**How to complete this task**
Hunt through the lines below for the string "picture" and copy each one that has it.

Records from a data collection:
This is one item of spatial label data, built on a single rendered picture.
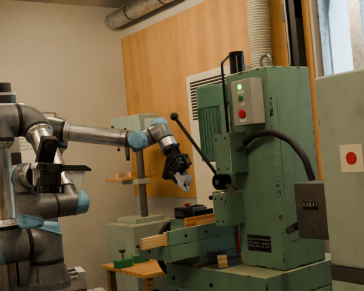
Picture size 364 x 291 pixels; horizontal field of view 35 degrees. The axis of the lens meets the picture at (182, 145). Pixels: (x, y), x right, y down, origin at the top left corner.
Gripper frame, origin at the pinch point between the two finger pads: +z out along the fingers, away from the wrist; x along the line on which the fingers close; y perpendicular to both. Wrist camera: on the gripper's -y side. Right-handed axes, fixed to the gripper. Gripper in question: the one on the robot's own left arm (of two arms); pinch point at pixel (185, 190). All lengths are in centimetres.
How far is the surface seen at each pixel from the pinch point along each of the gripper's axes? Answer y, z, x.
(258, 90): 65, -3, -6
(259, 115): 61, 4, -7
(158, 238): 8.6, 22.1, -28.8
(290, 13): 10, -107, 131
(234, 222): 28.7, 29.2, -8.9
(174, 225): -11.8, 10.3, -3.6
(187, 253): 7.9, 30.2, -18.6
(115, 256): -219, -53, 87

**Result**
This is one item of spatial label data, built on a single rendered picture.
Picture size 364 x 291 pixels; horizontal field of view 35 degrees. The axis of the lens meets the picture at (182, 145). Pixels: (x, y), x right, y down, origin at the top left corner.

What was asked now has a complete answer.